- _PROBLEM DETAILS_
Output, without any change, the listing below from its opening line up to and including the line with "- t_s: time".

[THE DATA]

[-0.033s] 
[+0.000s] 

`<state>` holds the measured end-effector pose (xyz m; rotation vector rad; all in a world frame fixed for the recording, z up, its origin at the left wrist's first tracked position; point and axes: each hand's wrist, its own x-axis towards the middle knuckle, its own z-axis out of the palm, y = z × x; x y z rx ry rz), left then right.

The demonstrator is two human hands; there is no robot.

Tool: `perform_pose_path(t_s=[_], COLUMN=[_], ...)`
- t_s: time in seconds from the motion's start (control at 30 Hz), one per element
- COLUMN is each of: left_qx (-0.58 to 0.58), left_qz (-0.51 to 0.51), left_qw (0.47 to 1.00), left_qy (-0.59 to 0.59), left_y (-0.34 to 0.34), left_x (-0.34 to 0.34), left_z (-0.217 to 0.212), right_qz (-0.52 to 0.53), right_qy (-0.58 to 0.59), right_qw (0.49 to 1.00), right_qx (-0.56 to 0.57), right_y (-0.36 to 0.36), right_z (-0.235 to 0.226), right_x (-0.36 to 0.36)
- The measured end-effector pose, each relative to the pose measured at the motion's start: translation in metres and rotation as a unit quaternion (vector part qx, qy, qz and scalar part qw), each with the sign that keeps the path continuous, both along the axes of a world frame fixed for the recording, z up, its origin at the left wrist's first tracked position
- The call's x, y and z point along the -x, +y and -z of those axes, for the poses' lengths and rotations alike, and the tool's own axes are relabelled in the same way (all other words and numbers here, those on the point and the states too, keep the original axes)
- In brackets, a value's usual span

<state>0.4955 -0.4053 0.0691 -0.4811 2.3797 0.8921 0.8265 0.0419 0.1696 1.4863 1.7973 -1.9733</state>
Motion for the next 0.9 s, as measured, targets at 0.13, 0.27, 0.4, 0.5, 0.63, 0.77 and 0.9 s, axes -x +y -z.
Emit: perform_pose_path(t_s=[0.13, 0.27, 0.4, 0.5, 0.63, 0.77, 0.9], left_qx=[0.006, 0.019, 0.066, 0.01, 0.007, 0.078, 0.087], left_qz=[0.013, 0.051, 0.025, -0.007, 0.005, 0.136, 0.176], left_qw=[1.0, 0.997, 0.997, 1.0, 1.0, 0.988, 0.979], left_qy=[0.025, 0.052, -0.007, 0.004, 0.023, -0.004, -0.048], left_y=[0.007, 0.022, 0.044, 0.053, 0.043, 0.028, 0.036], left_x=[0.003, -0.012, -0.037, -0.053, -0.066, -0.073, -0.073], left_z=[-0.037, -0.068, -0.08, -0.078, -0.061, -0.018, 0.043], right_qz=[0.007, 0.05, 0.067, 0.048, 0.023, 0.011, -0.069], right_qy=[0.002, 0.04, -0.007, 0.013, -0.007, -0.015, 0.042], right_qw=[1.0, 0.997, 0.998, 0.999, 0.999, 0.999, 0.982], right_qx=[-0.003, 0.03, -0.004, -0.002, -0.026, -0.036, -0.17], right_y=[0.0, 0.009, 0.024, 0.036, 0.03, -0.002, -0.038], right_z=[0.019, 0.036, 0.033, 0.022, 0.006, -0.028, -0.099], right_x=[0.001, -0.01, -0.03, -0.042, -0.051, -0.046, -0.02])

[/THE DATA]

- _RESPONSE TO THE EXERCISE_
[-0.033s] 
[+0.000s] 

`<state>` holds the measured end-effector pose (xyz m; rotation vector rad; all in a world frame fixed for the recording, z up, its origin at the left wrist's first tracked position; point and axes: each hand's wrist, its own x-axis towards the middle knuckle, its own z-axis out of the palm, y = z × x; x y z rx ry rz), left then right.

The demonstrator is two human hands; there is no robot.

Tool: `perform_pose_path(t_s=[_], COLUMN=[_], ...)`
- t_s: time in seconds from the motion's start (control at 30 Hz), one per element

The exercise requires no additional answer.